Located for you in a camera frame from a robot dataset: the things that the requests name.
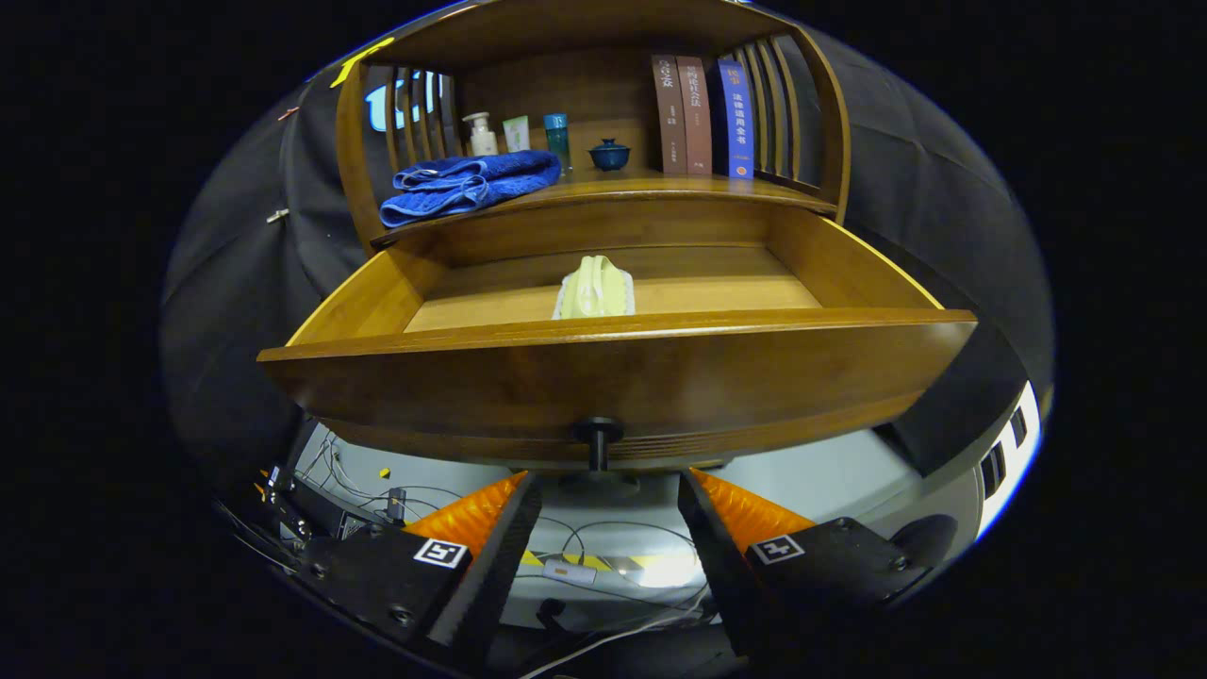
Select light green scrub brush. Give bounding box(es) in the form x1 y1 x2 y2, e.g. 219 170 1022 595
553 255 637 320

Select blue folded towel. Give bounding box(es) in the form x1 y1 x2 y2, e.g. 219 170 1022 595
379 149 563 229

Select reddish brown book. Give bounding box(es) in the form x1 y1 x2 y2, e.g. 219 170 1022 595
676 56 714 176

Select black device box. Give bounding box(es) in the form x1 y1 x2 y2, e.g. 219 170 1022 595
264 467 378 543

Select bundle of floor cables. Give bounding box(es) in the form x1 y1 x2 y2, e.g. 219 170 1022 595
292 429 718 679

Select wooden drawer with black knob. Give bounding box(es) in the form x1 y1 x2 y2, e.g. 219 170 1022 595
256 200 979 474

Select yellow black hazard tape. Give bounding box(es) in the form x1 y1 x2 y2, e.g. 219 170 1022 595
519 549 699 572

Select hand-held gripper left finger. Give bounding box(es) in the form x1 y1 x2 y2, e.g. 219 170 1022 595
292 472 543 661

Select yellow tape strip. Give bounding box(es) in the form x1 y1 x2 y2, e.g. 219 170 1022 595
329 37 396 89

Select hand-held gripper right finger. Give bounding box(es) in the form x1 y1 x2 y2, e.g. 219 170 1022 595
677 468 934 656

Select brown wooden cabinet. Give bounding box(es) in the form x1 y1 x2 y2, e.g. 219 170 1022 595
332 0 852 254

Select dark brown book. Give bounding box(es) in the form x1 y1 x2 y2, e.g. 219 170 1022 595
651 54 687 176

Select teal capped bottle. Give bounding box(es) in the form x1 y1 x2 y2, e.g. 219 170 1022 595
544 113 572 175

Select blue book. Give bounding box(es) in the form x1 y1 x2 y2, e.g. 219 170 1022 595
717 59 755 180

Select white pump bottle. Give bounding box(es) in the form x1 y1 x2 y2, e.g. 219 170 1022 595
462 111 499 157

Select wooden countertop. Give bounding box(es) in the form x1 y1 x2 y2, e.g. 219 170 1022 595
370 168 840 251

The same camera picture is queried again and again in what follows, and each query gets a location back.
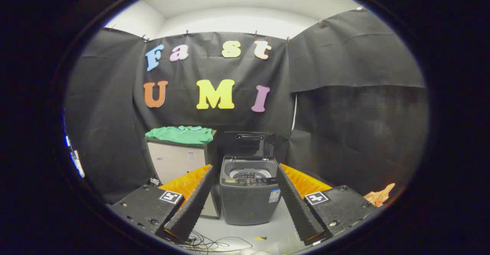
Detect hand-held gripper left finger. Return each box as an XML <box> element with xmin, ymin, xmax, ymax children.
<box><xmin>108</xmin><ymin>164</ymin><xmax>216</xmax><ymax>245</ymax></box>

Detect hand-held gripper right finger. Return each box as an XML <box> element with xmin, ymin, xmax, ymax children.
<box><xmin>275</xmin><ymin>163</ymin><xmax>377</xmax><ymax>247</ymax></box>

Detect dark grey washing machine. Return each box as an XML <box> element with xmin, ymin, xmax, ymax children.
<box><xmin>219</xmin><ymin>155</ymin><xmax>284</xmax><ymax>226</ymax></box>

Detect green polo shirt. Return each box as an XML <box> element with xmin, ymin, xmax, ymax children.
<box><xmin>145</xmin><ymin>126</ymin><xmax>214</xmax><ymax>145</ymax></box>

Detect beige and grey cabinet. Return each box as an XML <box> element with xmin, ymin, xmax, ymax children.
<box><xmin>145</xmin><ymin>129</ymin><xmax>222</xmax><ymax>220</ymax></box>

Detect orange cloth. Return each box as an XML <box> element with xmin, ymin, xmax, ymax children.
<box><xmin>364</xmin><ymin>183</ymin><xmax>395</xmax><ymax>208</ymax></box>

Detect white and blue object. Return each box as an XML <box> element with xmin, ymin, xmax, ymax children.
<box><xmin>63</xmin><ymin>134</ymin><xmax>85</xmax><ymax>179</ymax></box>

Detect tangled floor cables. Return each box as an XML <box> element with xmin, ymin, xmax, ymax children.
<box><xmin>180</xmin><ymin>230</ymin><xmax>253</xmax><ymax>252</ymax></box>

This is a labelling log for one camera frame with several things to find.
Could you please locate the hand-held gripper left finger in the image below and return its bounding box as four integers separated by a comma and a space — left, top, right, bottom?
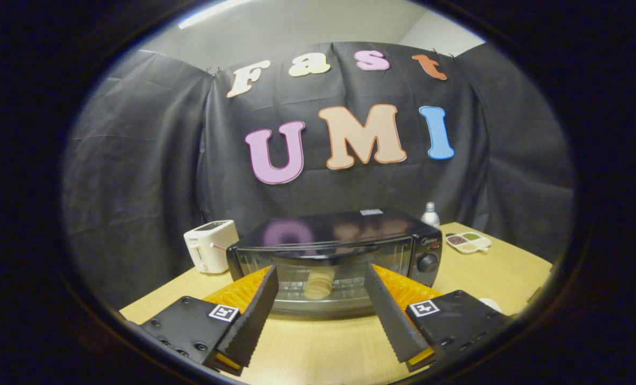
125, 265, 280, 377

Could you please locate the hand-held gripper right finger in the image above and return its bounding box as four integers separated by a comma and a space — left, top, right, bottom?
363, 262, 514, 374

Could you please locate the sliced bread roll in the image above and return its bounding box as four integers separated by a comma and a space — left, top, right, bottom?
303, 267, 336, 301

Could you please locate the black toaster oven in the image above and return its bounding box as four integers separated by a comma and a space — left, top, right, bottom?
226, 209, 443, 320

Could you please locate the white pop-up toaster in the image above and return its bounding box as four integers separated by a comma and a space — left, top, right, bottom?
183, 220, 239, 274

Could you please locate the silver bottle with red label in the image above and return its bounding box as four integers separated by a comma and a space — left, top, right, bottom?
421, 202, 440, 229

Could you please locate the white divided condiment dish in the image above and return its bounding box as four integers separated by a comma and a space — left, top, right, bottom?
445, 232, 492, 255

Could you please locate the black backdrop cloth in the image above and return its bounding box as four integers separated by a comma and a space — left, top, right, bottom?
61, 42, 575, 311

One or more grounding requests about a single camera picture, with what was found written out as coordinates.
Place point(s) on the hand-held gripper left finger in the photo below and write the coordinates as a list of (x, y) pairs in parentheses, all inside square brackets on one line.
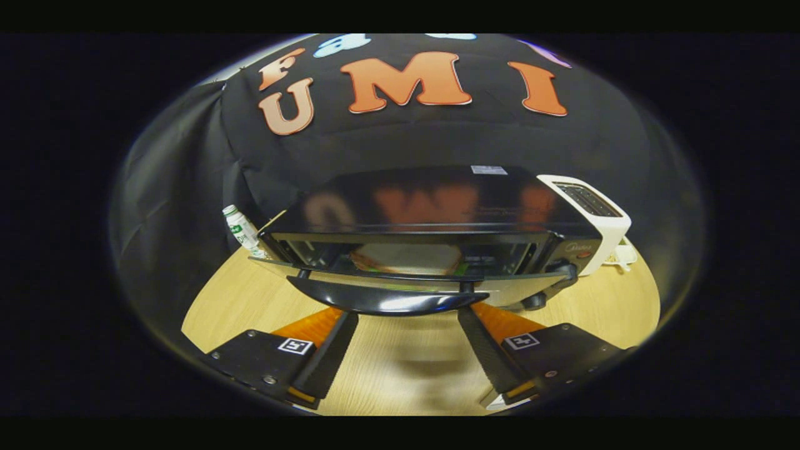
[(325, 362)]

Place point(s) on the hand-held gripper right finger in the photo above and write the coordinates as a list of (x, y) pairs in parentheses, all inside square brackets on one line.
[(490, 356)]

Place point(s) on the black toaster oven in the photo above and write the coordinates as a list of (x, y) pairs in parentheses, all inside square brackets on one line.
[(437, 206)]

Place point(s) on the white slot toaster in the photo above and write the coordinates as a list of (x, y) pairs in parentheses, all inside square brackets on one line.
[(609, 234)]

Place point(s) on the white green-label bottle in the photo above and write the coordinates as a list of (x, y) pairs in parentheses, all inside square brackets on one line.
[(240, 232)]

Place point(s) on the white divided bean dish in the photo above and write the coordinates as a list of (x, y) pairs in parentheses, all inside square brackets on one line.
[(622, 257)]

*ACTION ITEM*
Could you write out the records again exactly, without any of their pictures?

*RESULT OF THIS EXERCISE*
Located for you in a camera frame from a robot dataset: the things that the requests name.
Select light green scrub brush. Give bounding box(es) in the form x1 y1 x2 y2, e.g. 219 170 1022 595
553 255 637 320

Select blue folded towel. Give bounding box(es) in the form x1 y1 x2 y2, e.g. 219 170 1022 595
379 149 563 229

Select reddish brown book. Give bounding box(es) in the form x1 y1 x2 y2, e.g. 219 170 1022 595
676 56 714 176

Select black device box. Give bounding box(es) in the form x1 y1 x2 y2, e.g. 219 170 1022 595
264 467 378 543

Select bundle of floor cables. Give bounding box(es) in the form x1 y1 x2 y2, e.g. 219 170 1022 595
292 429 718 679

Select wooden drawer with black knob. Give bounding box(es) in the form x1 y1 x2 y2, e.g. 219 170 1022 595
256 200 979 474

Select yellow black hazard tape. Give bounding box(es) in the form x1 y1 x2 y2, e.g. 219 170 1022 595
519 549 699 572

Select hand-held gripper left finger. Give bounding box(es) in the form x1 y1 x2 y2, e.g. 219 170 1022 595
292 472 543 661

Select yellow tape strip. Give bounding box(es) in the form x1 y1 x2 y2, e.g. 219 170 1022 595
329 37 396 89

Select hand-held gripper right finger. Give bounding box(es) in the form x1 y1 x2 y2, e.g. 219 170 1022 595
677 468 934 656

Select brown wooden cabinet. Give bounding box(es) in the form x1 y1 x2 y2, e.g. 219 170 1022 595
332 0 852 254

Select dark brown book. Give bounding box(es) in the form x1 y1 x2 y2, e.g. 219 170 1022 595
651 54 687 176

Select teal capped bottle. Give bounding box(es) in the form x1 y1 x2 y2, e.g. 219 170 1022 595
544 113 572 175

Select blue book. Give bounding box(es) in the form x1 y1 x2 y2, e.g. 219 170 1022 595
717 59 755 180

Select white pump bottle. Give bounding box(es) in the form x1 y1 x2 y2, e.g. 219 170 1022 595
462 111 499 157

Select wooden countertop. Give bounding box(es) in the form x1 y1 x2 y2, e.g. 219 170 1022 595
370 168 840 251

The same camera picture is queried again and again in what follows, and each query gets a location back.
Detect hand-held gripper left finger. Return each box as an XML <box> element with xmin, ymin, xmax, ymax children.
<box><xmin>108</xmin><ymin>164</ymin><xmax>216</xmax><ymax>245</ymax></box>

Detect hand-held gripper right finger. Return each box as an XML <box> element with xmin, ymin, xmax, ymax children.
<box><xmin>275</xmin><ymin>163</ymin><xmax>377</xmax><ymax>247</ymax></box>

Detect dark grey washing machine. Return each box as an XML <box> element with xmin, ymin, xmax, ymax children.
<box><xmin>219</xmin><ymin>155</ymin><xmax>284</xmax><ymax>226</ymax></box>

Detect green polo shirt. Return each box as an XML <box> element with xmin, ymin, xmax, ymax children.
<box><xmin>145</xmin><ymin>126</ymin><xmax>214</xmax><ymax>145</ymax></box>

Detect beige and grey cabinet. Return each box as an XML <box> element with xmin, ymin, xmax, ymax children.
<box><xmin>145</xmin><ymin>129</ymin><xmax>222</xmax><ymax>220</ymax></box>

Detect orange cloth. Return each box as an XML <box> element with xmin, ymin, xmax, ymax children.
<box><xmin>364</xmin><ymin>183</ymin><xmax>395</xmax><ymax>208</ymax></box>

Detect white and blue object. Return each box as an XML <box> element with xmin, ymin, xmax, ymax children.
<box><xmin>63</xmin><ymin>134</ymin><xmax>85</xmax><ymax>179</ymax></box>

Detect tangled floor cables. Return each box as an XML <box> element with xmin, ymin, xmax, ymax children.
<box><xmin>180</xmin><ymin>230</ymin><xmax>253</xmax><ymax>252</ymax></box>

This is a labelling log for one camera frame with several things to find.
Could you please locate the hand-held gripper left finger in the image below and return its bounding box as four integers separated by a comma and a space — left, top, right, bottom?
125, 265, 280, 377

Could you please locate the hand-held gripper right finger in the image above and return its bounding box as four integers separated by a comma and a space — left, top, right, bottom?
363, 262, 514, 374

Could you please locate the sliced bread roll in the image above and return its bounding box as four integers separated by a comma and a space — left, top, right, bottom?
303, 267, 336, 301

Could you please locate the black toaster oven in the image above and return its bounding box as four integers separated by a comma and a space — left, top, right, bottom?
226, 209, 443, 320

Could you please locate the white pop-up toaster in the image above and return its bounding box as four integers separated by a comma and a space — left, top, right, bottom?
183, 220, 239, 274

Could you please locate the silver bottle with red label in the image above and return its bounding box as four integers separated by a comma and a space — left, top, right, bottom?
421, 202, 440, 229

Could you please locate the white divided condiment dish in the image above and return its bounding box as four integers separated by a comma and a space — left, top, right, bottom?
445, 232, 492, 255

Could you please locate the black backdrop cloth in the image above and return its bounding box as four integers separated by a comma and a space — left, top, right, bottom?
61, 42, 575, 311

One or more grounding requests about a single camera picture, with what was found written out as coordinates.
Place point(s) on the hand-held gripper left finger in the photo below and write the coordinates as a list of (x, y) pairs in parentheses, all inside square brackets on one line.
[(325, 362)]

Place point(s) on the hand-held gripper right finger in the photo above and write the coordinates as a list of (x, y) pairs in parentheses, all inside square brackets on one line.
[(490, 356)]

Place point(s) on the black toaster oven in the photo above and write the coordinates as a list of (x, y) pairs in parentheses, all inside square brackets on one line.
[(437, 206)]

Place point(s) on the white slot toaster in the photo above and write the coordinates as a list of (x, y) pairs in parentheses, all inside square brackets on one line.
[(609, 234)]

Place point(s) on the white green-label bottle in the photo above and write the coordinates as a list of (x, y) pairs in parentheses, all inside square brackets on one line.
[(240, 232)]

Place point(s) on the white divided bean dish in the photo above and write the coordinates as a list of (x, y) pairs in parentheses, all inside square brackets on one line.
[(622, 257)]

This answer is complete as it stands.